After 2 days, HA confirmed it’s stable. Since start it’s memory usage slowly went from 6 up to 8%, slightly oscillating near this value

Yesterday I’ve added back Zigbee2MQTT, NodeRed and HACS to the party.

pink line at about 10% is UnifiController.
pink at at about 4% is NodeRed
Zigbee goes at about 1.25%

I bet this setup will be stable too.

I have the first candidate: ltss.
This is how memory usage of HA looks like after 2 days

I will do one round again without and then with ltss before I report it.

So it’s almost certain, the LTSS custom component causes the problem.
I found in HA logs the LTSS record

ValueError: A string literal cannot contain NUL (0x00) characters.

corresponding with the time at which memory usage start to grow. It might happen anytime, but right now it happens on the component/HA start.

I don’t know where this “broken” data are read from (API, recorder, SQLite). It’s not from the destination database, since it doesn’t even attempt to connect the Postgres.

Obviously, without this component, the memory leak is not observed.

I’ve reported the issue: Innit error and possible memory leak · Issue #213 · freol35241/ltss · GitHub

1 Like

This may be worth writing up an issue against core so that it blocks that version of LTSS.

How should I understand?
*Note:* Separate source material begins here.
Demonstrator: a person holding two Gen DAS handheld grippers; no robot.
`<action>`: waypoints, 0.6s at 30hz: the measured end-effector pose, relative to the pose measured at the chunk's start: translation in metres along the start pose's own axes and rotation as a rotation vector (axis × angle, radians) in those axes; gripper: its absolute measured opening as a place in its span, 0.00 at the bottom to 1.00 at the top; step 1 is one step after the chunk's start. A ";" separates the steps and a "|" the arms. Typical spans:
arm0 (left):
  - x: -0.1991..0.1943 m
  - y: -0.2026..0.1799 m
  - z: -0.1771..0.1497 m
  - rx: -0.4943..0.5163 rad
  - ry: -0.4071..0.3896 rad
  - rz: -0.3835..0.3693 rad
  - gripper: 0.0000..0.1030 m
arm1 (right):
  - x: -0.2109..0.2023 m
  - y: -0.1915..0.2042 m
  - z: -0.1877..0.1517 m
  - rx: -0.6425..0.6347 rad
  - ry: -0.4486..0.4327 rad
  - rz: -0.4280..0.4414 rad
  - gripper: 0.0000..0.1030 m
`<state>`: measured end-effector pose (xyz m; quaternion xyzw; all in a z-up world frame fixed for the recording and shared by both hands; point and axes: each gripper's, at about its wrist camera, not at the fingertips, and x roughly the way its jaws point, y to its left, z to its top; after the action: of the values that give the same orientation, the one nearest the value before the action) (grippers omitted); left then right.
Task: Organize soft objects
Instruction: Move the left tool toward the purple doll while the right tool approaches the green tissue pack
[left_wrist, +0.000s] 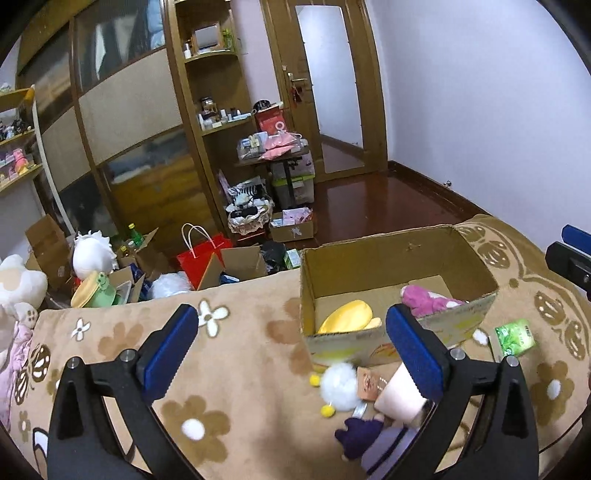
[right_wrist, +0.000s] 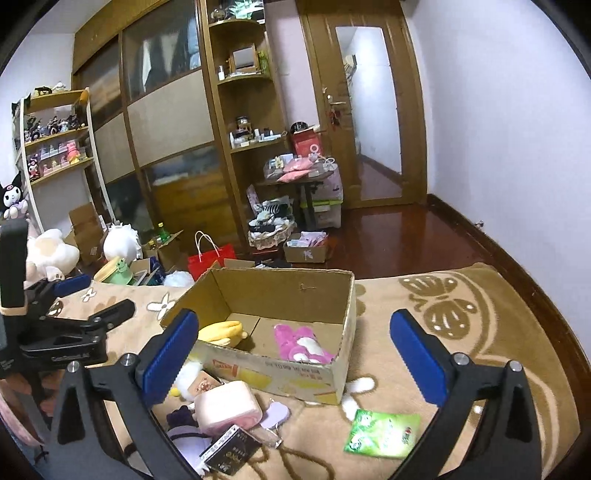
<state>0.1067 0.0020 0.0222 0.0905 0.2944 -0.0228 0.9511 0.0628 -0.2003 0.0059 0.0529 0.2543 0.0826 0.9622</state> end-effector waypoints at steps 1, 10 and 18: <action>-0.005 0.002 0.000 -0.009 0.000 -0.003 0.98 | -0.006 0.001 0.001 0.004 -0.003 0.000 1.00; -0.038 0.005 -0.013 -0.035 0.027 -0.018 0.98 | -0.040 0.002 -0.006 0.011 -0.024 -0.022 1.00; -0.039 0.002 -0.028 -0.043 0.087 -0.034 0.98 | -0.046 -0.004 -0.019 0.021 0.003 -0.038 1.00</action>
<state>0.0593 0.0085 0.0219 0.0660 0.3373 -0.0288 0.9386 0.0147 -0.2111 0.0112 0.0581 0.2576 0.0617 0.9625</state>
Is core somehow responsible for custom components? Or it’s desired to block components known for serious issues?

On top of that I cannot say the ltss version since the issue is present. It might be more version back.

Of course, I’m ready to file the issue but need to understand that dependency first.

If a custom integration takes down Home assistant, it’s typically added to the block list so that it cannot take down home assistant.

2 Likes